Plus près de Stieg Larsson, il faut évidemment évoquer le grand Henning Mankell, magnifique chroniqueur de la Suède contemporaine, de ses climats et ses de ses ambiances, dont l’inspecteur Kurt Wallander, bien plus mélancolique que le fringuant Michael Blomkvist, se fait le porte-voix. On le découvre dans Meurtriers sans visage, le premier d’une série de huit romans, et faute de pouvoir les recommander tous, nous citerons Le guerrier solitaire, enquête d’autant plus paradoxale que l’on connaît le coupable bien avant le dénouement, et Les morts de la Saint Jean , qui se penche sur la disparition de trois étudiants lors de la fête de la Saint Jean, et sur laquelle un collègue de Wallander enquêtait avant de mourir d’une balle dans la tête… L’inspecteur y donne libre cours à ses ruminations sur la société suédoise.

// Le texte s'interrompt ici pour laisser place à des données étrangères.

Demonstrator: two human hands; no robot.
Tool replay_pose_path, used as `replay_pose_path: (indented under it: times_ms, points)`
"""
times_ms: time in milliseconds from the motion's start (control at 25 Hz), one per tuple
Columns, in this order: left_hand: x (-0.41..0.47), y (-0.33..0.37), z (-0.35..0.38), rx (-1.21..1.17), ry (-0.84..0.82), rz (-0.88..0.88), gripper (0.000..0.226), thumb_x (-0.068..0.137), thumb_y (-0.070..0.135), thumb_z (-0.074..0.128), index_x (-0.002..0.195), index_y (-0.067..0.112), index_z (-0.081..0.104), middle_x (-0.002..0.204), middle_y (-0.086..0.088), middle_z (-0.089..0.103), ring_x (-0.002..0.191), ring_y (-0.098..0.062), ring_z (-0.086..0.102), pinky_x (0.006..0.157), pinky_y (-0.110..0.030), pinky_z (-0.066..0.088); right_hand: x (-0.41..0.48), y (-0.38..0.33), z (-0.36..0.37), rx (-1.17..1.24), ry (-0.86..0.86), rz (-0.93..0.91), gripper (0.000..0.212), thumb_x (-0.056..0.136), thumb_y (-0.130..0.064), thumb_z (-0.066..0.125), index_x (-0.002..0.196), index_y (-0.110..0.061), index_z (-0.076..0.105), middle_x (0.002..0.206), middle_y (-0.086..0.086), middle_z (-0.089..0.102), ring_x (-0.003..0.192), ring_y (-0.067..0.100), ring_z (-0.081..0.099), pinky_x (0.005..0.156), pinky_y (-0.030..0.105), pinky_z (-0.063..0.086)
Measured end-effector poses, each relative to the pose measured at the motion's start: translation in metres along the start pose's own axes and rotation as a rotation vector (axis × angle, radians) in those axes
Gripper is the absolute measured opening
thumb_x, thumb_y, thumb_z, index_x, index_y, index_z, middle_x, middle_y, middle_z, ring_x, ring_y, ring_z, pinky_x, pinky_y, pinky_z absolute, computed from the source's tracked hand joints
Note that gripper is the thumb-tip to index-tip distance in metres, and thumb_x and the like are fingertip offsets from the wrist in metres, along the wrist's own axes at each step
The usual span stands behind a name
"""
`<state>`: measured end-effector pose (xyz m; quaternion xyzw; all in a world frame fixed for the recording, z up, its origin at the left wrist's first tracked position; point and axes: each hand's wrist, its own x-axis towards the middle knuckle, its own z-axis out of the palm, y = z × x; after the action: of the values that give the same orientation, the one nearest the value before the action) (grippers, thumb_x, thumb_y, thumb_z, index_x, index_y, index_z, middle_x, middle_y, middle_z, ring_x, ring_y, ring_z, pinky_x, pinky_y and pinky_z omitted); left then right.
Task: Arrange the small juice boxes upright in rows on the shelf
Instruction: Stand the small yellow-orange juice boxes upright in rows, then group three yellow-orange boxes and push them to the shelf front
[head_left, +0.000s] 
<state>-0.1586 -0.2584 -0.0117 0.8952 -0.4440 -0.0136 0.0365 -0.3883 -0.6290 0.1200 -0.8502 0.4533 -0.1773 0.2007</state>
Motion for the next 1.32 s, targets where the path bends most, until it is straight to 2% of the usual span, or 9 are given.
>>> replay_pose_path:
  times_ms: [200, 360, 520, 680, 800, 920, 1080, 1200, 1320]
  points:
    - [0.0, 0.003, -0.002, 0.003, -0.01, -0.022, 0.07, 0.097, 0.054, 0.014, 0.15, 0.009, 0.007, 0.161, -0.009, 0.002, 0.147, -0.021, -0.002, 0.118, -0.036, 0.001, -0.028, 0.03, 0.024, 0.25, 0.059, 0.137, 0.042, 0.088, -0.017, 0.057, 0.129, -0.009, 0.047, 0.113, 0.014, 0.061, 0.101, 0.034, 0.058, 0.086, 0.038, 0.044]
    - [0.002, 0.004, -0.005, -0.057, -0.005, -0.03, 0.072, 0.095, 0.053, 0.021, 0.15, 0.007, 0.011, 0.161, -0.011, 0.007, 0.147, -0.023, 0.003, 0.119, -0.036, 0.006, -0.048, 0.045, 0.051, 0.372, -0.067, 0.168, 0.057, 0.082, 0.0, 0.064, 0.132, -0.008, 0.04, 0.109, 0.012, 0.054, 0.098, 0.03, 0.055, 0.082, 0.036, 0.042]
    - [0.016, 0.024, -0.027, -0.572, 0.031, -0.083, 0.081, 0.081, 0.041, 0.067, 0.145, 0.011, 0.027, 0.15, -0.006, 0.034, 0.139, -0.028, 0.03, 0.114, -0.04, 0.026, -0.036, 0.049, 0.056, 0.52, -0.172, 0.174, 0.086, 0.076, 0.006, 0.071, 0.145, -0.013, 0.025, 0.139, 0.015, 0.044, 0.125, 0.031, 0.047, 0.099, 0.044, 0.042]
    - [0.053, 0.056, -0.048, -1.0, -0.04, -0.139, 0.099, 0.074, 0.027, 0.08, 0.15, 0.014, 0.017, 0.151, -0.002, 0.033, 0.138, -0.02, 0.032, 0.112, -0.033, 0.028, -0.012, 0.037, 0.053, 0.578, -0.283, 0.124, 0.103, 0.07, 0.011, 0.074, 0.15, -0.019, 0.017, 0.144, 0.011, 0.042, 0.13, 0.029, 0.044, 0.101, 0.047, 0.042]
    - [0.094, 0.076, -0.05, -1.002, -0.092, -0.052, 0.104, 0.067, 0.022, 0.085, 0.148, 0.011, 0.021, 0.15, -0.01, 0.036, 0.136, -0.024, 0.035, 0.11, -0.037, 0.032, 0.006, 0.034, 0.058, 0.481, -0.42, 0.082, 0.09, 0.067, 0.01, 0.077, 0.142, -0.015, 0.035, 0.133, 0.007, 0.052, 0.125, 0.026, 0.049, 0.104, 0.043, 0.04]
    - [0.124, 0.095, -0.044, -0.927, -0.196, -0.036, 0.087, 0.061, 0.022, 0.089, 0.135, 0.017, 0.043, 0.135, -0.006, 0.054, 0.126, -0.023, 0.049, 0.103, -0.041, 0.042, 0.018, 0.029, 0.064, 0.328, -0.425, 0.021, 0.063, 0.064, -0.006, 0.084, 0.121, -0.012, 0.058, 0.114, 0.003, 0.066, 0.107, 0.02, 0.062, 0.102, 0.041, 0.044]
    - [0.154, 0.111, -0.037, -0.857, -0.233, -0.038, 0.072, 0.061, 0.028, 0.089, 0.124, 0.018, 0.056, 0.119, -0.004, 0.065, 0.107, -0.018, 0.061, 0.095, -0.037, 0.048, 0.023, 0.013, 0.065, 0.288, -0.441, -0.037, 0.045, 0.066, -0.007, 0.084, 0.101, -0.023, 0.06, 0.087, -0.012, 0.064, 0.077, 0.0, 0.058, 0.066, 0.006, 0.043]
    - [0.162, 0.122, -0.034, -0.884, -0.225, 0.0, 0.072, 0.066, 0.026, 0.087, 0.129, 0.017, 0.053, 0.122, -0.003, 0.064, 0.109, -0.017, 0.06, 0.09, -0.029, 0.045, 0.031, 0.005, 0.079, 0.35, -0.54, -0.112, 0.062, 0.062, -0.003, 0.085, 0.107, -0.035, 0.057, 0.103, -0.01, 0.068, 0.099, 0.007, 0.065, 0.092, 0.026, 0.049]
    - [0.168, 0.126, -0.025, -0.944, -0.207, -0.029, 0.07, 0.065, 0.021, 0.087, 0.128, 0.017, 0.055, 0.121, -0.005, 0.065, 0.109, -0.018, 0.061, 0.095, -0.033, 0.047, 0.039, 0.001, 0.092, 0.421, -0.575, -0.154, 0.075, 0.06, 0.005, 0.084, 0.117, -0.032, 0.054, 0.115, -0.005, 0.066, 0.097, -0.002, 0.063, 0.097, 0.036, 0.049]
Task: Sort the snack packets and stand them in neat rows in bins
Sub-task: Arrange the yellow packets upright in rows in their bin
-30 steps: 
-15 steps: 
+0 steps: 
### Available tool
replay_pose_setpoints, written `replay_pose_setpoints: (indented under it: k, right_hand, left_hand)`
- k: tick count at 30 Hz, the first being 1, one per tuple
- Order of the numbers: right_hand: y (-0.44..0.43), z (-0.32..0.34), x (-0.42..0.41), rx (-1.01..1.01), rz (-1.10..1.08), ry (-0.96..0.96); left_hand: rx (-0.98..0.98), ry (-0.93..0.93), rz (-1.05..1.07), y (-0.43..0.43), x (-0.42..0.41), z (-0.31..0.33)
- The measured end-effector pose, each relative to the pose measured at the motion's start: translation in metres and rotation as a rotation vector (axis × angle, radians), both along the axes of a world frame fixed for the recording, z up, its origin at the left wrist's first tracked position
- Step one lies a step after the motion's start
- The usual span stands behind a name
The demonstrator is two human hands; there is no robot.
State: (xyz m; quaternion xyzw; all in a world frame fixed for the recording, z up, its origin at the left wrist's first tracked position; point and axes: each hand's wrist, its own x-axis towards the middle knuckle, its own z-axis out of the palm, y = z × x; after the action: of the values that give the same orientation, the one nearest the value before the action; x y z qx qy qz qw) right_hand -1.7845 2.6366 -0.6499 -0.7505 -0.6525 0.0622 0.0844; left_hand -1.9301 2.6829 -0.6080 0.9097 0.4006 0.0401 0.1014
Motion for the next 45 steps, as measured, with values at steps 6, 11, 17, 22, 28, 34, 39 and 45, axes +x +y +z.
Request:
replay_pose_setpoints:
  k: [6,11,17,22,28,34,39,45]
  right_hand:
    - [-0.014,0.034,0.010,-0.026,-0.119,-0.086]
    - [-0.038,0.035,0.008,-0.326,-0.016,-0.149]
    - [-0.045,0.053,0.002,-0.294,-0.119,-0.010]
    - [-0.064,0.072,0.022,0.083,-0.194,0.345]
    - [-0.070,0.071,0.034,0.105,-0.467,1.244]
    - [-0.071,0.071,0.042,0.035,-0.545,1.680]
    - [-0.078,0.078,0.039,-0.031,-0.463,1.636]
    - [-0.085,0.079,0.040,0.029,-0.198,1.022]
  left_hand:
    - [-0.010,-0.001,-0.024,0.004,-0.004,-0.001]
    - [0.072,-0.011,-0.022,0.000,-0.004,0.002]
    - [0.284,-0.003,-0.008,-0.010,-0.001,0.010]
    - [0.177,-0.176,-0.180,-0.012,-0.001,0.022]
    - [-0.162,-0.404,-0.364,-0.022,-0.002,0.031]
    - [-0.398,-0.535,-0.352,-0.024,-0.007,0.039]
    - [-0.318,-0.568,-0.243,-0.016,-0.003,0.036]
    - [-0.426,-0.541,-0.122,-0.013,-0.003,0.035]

A signaler aussi, car c’est d’actualité, le dernier livre d’Henning Mankell, Profondeurs, vient de sortir, mais ce n’est pas un roman policier…
Encore plus récemment, il faut évidemment évoquer les aventures du commissaire Erik Winter, signées Ake Edwardson, où l’on retrouve, notamment dans Danse avec l’ange et Je voudrais que cela ne finisse jamais , le même regard distancié sur le modèle suédois.